§ Directions for this task:
Return the records verbatim.

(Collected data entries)

::::::

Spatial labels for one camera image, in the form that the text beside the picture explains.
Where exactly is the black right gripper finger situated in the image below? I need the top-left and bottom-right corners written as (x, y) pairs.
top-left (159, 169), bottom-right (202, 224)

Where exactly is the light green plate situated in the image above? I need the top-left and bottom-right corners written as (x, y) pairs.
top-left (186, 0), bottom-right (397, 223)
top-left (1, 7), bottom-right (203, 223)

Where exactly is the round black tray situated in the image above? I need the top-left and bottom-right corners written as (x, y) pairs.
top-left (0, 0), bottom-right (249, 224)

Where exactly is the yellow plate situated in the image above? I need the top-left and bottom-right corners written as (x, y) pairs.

::::::

§ Answer for the task:
Spatial labels for one camera image, in the form that the text beside the picture explains.
Where exactly is the black right gripper finger situated in the image below? I need the top-left and bottom-right corners written as (x, y) pairs.
top-left (159, 169), bottom-right (202, 224)

Where exactly is the light green plate situated in the image above? I need the top-left and bottom-right corners written as (x, y) pairs.
top-left (186, 0), bottom-right (397, 223)
top-left (1, 7), bottom-right (203, 223)

Where exactly is the round black tray situated in the image above? I need the top-left and bottom-right corners written as (x, y) pairs.
top-left (0, 0), bottom-right (249, 224)

Where exactly is the yellow plate situated in the image above? I need the top-left and bottom-right corners written as (x, y) pairs.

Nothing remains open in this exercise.